Pictures aside, quote the whole listing exactly.

- _Given material_:

* * * * * * *

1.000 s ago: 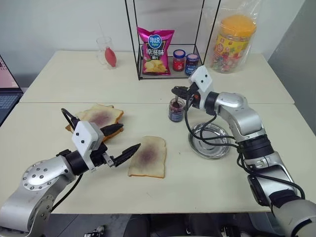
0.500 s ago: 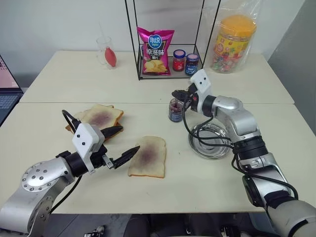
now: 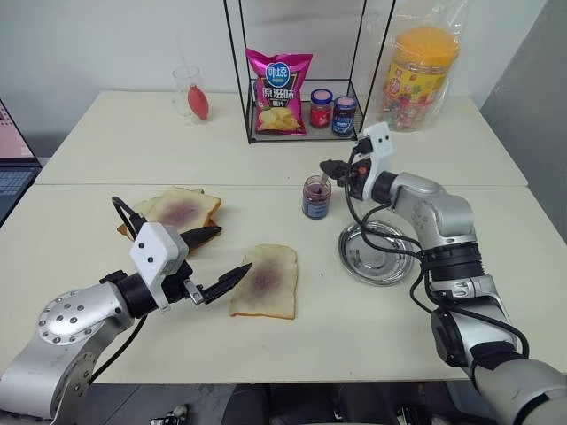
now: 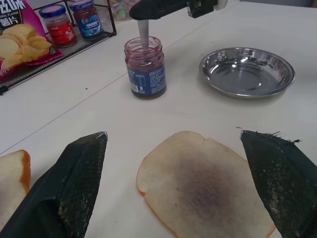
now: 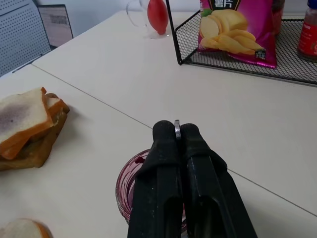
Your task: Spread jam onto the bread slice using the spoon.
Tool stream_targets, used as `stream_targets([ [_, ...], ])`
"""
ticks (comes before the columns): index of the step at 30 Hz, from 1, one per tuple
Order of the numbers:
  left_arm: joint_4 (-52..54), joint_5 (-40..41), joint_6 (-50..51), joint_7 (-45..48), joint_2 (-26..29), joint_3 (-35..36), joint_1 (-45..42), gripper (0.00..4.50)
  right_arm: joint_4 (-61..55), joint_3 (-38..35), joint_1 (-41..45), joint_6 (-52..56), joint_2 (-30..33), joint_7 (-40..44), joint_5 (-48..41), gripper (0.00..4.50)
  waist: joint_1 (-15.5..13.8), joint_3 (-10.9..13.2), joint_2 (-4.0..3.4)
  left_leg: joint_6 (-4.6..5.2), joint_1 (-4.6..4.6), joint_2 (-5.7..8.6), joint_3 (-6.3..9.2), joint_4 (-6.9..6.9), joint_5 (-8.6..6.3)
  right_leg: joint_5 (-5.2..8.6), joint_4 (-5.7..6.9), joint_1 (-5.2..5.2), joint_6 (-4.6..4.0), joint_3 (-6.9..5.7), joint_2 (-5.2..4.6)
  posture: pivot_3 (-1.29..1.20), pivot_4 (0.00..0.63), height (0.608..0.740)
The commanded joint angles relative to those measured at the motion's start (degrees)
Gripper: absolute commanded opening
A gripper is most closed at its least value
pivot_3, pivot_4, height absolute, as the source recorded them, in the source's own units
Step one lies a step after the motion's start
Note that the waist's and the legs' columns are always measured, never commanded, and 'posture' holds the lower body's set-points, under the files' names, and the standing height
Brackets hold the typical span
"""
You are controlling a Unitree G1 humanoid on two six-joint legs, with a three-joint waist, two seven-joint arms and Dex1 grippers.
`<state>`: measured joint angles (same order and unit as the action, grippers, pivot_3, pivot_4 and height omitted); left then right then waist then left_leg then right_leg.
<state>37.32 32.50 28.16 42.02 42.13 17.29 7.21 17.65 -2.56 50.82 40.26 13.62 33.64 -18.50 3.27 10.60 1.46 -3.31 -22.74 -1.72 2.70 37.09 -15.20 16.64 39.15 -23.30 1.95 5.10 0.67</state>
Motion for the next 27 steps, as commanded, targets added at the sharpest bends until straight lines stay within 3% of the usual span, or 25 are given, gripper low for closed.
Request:
stream_targets([
  [1,0.3,-0.4,-1.4,0.4,0.2,0.5,0.1,4.50,-1.7,-3.0,2.6,1.4,-0.2,-1.1,-2.8,0.02,0.0,0.0,0.00,0.00,0.00,0.00,0.00,0.00,0.00,0.00,0.00,0.00,0.00,0.00,0.00,0.00,0.150,0.740],
  [22,-0.8,-1.6,-2.5,1.1,-0.1,-0.5,-0.5,4.50,-0.7,-8.0,4.9,6.6,-1.2,-5.4,-8.7,0.02,0.0,0.0,-0.01,0.00,0.00,0.00,-0.12,0.00,0.00,0.00,0.02,0.00,0.00,-0.01,0.00,0.00,0.150,0.740],
  [27,-0.9,-1.8,-2.8,1.2,0.1,-0.8,-0.5,4.50,-3.4,-2.1,3.5,-0.7,1.1,-1.9,-4.0,0.02,0.0,0.0,-0.01,0.00,0.00,0.00,-0.14,0.00,0.00,0.00,0.02,0.00,0.00,0.00,0.00,0.00,0.150,0.740],
])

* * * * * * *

- _Exercise response_:
1.000 s ago: 
0.500 s ago: 
now: 
now: 
now: 
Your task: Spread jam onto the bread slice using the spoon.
Tool stream_targets, used as `stream_targets([ [_, ...], ])`
"""
ticks (comes before the columns): index of the step at 30 Hz, from 1, one per tuple
Order of the numbers:
  left_arm: joint_4 (-52..54), joint_5 (-40..41), joint_6 (-50..51), joint_7 (-45..48), joint_2 (-26..29), joint_3 (-35..36), joint_1 (-45..42), gripper (0.00..4.50)
  right_arm: joint_4 (-61..55), joint_3 (-38..35), joint_1 (-41..45), joint_6 (-52..56), joint_2 (-30..33), joint_7 (-40..44), joint_5 (-48..41), gripper (0.00..4.50)
  waist: joint_1 (-15.5..13.8), joint_3 (-10.9..13.2), joint_2 (-4.0..3.4)
  left_leg: joint_6 (-4.6..5.2), joint_1 (-4.6..4.6), joint_2 (-5.7..8.6), joint_3 (-6.3..9.2), joint_4 (-6.9..6.9), joint_5 (-8.6..6.3)
  right_leg: joint_5 (-5.2..8.6), joint_4 (-5.7..6.9), joint_1 (-5.2..5.2), joint_6 (-4.6..4.0), joint_3 (-6.9..5.7), joint_2 (-5.2..4.6)
  posture: pivot_3 (-1.29..1.20), pivot_4 (0.00..0.63), height (0.608..0.740)
The commanded joint angles relative to those measured at the motion's start (degrees)
Gripper: absolute commanded opening
A gripper is most closed at its least value
pivot_3, pivot_4, height absolute, as the source recorded them, in the source's own units
Step one lies a step after the motion's start
Note that the waist's and the legs' columns are always measured, never commanded, and 'posture' holds the lower body's set-points, under the files' names, and the standing height
Brackets hold the typical span
"""
You are controlling a Unitree G1 humanoid on two six-joint legs, with a three-joint waist, two seven-joint arms and Dex1 grippers.
`<state>`: measured joint angles (same order and unit as the action, grippers, pivot_3, pivot_4 and height omitted); left then right then waist then left_leg then right_leg.
<state>37.32 32.50 28.16 42.02 42.13 17.29 7.21 17.65 -2.56 50.82 40.26 13.62 33.64 -18.50 3.27 10.60 1.46 -3.31 -22.74 -1.72 2.70 37.09 -15.20 16.64 39.15 -23.30 1.95 5.10 0.67</state>
Motion for the next 27 steps, as commanded, targets added at the sharpest bends until straight lines stay within 3% of the usual span, or 25 are given, gripper low for closed.
Request:
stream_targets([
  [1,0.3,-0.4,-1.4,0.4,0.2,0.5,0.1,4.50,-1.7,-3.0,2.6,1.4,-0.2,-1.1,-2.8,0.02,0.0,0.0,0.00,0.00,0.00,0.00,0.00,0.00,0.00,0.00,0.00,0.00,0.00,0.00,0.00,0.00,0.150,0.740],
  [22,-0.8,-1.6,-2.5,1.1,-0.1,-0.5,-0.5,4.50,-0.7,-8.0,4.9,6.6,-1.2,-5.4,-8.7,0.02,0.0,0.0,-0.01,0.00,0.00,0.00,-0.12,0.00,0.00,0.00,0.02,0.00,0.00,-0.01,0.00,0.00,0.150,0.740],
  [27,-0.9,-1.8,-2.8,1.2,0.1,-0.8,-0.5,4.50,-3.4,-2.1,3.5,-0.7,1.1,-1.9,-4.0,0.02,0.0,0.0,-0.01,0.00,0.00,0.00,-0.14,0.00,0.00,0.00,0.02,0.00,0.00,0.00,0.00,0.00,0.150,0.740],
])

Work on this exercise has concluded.